無人看見,蓮喜從剛才起就坐在床邊,方才那句話是她特意施了法術讓醫官聽見的。
她推了推楚臨闕的胳膊,喊了他兩聲,“雀雀,雀雀”
理所當然地沒收到任何回應。
蓮喜忽然覺得很無聊,原本想回后面戲臺聽戲,這下也沒了興致,干脆就趴在楚臨闕身邊睡著了。
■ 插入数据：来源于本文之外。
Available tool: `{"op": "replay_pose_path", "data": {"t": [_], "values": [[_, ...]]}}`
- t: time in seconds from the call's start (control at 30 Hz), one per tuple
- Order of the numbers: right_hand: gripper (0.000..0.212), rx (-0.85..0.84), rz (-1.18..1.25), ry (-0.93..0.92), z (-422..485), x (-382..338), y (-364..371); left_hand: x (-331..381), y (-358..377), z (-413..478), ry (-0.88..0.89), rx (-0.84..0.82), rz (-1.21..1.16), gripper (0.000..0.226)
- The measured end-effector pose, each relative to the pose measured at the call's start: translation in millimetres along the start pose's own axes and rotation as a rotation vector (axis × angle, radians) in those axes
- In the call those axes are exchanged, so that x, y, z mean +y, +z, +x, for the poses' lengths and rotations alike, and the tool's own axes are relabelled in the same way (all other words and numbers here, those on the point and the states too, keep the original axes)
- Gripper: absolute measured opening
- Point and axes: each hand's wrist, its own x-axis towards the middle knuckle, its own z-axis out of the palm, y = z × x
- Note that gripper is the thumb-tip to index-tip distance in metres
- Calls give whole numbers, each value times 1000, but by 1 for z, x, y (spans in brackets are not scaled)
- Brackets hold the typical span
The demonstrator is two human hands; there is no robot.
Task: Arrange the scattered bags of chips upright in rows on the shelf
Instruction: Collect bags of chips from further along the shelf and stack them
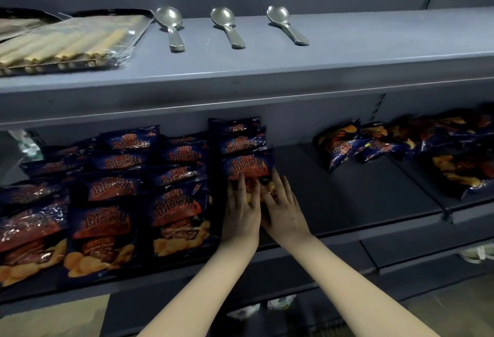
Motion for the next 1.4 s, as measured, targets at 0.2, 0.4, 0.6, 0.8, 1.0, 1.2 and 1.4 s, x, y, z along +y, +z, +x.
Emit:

到了晚上,她想吃靈氣,偷偷探過身來,趴在他身側,輕輕蹭他的嘴唇。
楚臨闕的嘴唇干燥,蓮喜用靈力控制水流幫他潤了潤唇。
她貼上他的唇,吃了兩口靈氣,不知怎的又覺得沒趣極了,翻身躺回原處。
蓮喜睜大眼睛望著床帳,無聊地琢磨上面的云紋是如何繡出來的。
下人們照顧著楚臨闕,可他受了傷,一時半會難以清醒。
期間還有個自稱“寡人”的人前來探望。
那人跟楚臨闕生得也有幾分相似,不過年歲差得太多,臉上已經有皺紋了。
“他何時能醒”那人問。
醫官恭敬回話“回稟王上,殿下先天不足,又積勞成疾,此番受傷,怕是要將養好一陣子才能恢復。”
蓮喜看那人的表情奇怪極了,既有些心疼沉痛,又透著濃濃的無奈心酸。
她搞不懂凡人每天都在想什么。
后院的戲班子收過吩咐,只要牌子掛起,不管有沒有人坐在空位上聽,都要上臺好生唱戲。可是這幾天,蓮喜都沒去挑自己想聽的戲,也沒掛起對應的牌子。
她也有三日沒吃過燒雞了,自我感覺瘦了一小圈。
昏睡了五日,楚臨闕總算是醒了過來。
“雀雀,你醒啦。”首先入耳的便是清脆悅耳的嗓音。
緊接著,少女俏麗的面容浮現在眼前,眼眸晶亮如星,唇角翹起。
“蓮兒。”楚臨闕嗓音沙啞。
這幾日在夢里,他總是放心不下她,來來回回做了不少噩夢,生怕醒來就見不到她了。
幸好她沒事。
“你終于醒了,你都睡了五天了。”蓮喜手撐著下巴,趴在床邊。
“我沒事。”楚臨闕溫聲安慰,艱難地抬起手,想揉揉她的發頂。
卻聽蓮喜下一句說“我裝作你的小廝,去外面酒樓和博古齋賒了好多賬,只有你能幫我還了。”
府上沒有燒雞吃,蓮喜就把主意打到了外面。
她用幻術變成年輕小廝的模樣,拿著楚臨闕的手令,在外面酒樓大吃大喝,還買了許多自己喜歡的東西,都裝飾在寢殿里。
楚臨闕環視一圈發現,寢殿內多出許多華貴的金玉擺件,桌上擺著精致的糕點小食,香氣撲鼻。
這些東西,尋常人應該還是看不見的,所以也不會因此而起疑心。
楚臨闕心間翻涌的情緒一滯,低嘆了聲,“你啊。”
方才他還以為,經了此事,蓮兒忽然開竅了。
原來只是他想多了。
“回頭我讓人給你填上。想買什么拿著我的手令去買就是,不必有所顧忌。”楚臨闕寵溺地開口。
蓮喜歡歡喜喜地應下,“好。”
楚臨闕見她眼睛澄澈明亮,氣色紅潤,臉頰似乎還圓潤了些。
想來她這幾日吃得好喝得好,心里也不裝事,過得很是滋潤。
雖說難免無奈感慨,可楚臨闕私心卻覺得,她這樣無憂無慮的也好,便永遠不用受凡間情愛的苦了。
楚臨闕希望她能永遠快快樂樂的就好,愛不愛他沒那么重要。
蓮喜從楚臨闕前些日子的畫里面摘了一串葡萄,放在玉盤中。
楚臨闕靠著床柱坐起來,凈了手,像往常一般幫她剝葡萄。
蓮喜咬了顆葡萄,鮮甜的汁水在舌尖綻開,她美滋滋地點評“你最近畫的葡萄,倒都是甜的。”
不像剛開始那串葡萄,酸死人了。